### Problem requirements
All lines from the one containing "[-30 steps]" through the end of the data below are to be repeated exactly, with pictures left out.

### Information supplied
******

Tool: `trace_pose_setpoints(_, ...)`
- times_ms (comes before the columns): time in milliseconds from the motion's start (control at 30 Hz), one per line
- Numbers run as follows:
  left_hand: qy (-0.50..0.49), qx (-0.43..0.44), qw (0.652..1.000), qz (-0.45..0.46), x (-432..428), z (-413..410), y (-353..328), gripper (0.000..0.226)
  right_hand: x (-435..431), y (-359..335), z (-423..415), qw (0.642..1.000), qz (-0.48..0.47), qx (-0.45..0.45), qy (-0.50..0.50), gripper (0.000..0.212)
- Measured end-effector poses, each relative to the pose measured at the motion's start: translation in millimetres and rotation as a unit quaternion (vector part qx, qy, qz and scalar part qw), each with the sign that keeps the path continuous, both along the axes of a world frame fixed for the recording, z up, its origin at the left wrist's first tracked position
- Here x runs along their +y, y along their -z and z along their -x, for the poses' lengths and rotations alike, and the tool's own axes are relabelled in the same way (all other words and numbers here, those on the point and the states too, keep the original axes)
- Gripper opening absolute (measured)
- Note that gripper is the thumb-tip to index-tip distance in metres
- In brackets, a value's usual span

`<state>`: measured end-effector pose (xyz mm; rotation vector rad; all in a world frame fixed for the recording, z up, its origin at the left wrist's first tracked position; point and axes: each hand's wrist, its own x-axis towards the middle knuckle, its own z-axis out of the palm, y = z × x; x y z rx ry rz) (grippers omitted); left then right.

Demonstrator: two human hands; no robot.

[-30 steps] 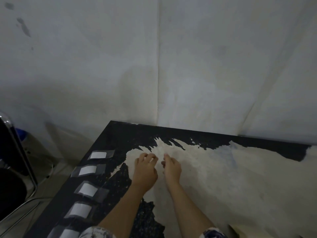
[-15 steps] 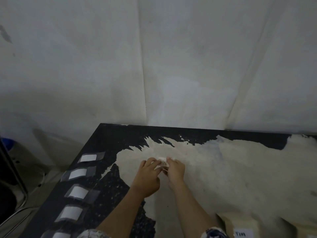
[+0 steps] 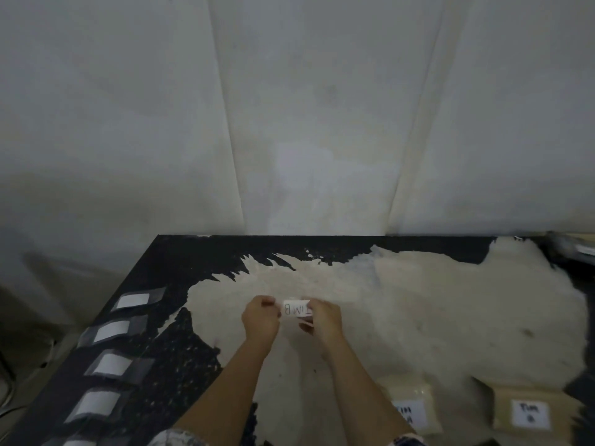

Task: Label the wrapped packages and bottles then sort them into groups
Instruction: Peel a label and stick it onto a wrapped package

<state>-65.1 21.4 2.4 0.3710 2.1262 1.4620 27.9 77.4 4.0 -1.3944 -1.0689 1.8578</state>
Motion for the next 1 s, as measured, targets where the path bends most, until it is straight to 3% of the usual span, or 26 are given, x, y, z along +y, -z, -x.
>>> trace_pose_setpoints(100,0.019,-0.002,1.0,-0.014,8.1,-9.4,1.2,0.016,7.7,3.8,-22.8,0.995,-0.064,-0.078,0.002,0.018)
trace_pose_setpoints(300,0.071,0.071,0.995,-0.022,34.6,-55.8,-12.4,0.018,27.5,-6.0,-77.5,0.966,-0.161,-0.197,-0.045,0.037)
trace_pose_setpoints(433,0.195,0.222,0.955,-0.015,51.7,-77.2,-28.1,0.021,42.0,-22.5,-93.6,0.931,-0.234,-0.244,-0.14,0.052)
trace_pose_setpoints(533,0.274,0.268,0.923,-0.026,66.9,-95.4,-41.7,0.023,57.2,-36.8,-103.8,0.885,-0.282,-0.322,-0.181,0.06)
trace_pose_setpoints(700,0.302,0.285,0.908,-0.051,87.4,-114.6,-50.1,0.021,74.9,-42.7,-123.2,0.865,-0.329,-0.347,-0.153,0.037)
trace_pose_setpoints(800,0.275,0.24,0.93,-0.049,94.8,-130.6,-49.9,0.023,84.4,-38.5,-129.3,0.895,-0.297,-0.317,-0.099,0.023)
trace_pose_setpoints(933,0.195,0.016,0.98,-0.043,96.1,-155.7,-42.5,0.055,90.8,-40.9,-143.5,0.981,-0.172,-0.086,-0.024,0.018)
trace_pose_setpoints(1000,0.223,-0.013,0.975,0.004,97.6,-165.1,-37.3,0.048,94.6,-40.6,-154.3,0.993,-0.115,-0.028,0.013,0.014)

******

### Task response
[-30 steps] 
[-15 steps] 
[+0 steps] 

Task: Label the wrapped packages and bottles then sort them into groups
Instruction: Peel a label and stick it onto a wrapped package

<state>-65.1 21.4 2.4 0.3710 2.1262 1.4620 27.9 77.4 4.0 -1.3944 -1.0689 1.8578</state>
Motion for the next 1 s, as measured, targets where the path bends most, until it is straight to 3% of the usual span, or 26 are given, x, y, z along +y, -z, -x.
>>> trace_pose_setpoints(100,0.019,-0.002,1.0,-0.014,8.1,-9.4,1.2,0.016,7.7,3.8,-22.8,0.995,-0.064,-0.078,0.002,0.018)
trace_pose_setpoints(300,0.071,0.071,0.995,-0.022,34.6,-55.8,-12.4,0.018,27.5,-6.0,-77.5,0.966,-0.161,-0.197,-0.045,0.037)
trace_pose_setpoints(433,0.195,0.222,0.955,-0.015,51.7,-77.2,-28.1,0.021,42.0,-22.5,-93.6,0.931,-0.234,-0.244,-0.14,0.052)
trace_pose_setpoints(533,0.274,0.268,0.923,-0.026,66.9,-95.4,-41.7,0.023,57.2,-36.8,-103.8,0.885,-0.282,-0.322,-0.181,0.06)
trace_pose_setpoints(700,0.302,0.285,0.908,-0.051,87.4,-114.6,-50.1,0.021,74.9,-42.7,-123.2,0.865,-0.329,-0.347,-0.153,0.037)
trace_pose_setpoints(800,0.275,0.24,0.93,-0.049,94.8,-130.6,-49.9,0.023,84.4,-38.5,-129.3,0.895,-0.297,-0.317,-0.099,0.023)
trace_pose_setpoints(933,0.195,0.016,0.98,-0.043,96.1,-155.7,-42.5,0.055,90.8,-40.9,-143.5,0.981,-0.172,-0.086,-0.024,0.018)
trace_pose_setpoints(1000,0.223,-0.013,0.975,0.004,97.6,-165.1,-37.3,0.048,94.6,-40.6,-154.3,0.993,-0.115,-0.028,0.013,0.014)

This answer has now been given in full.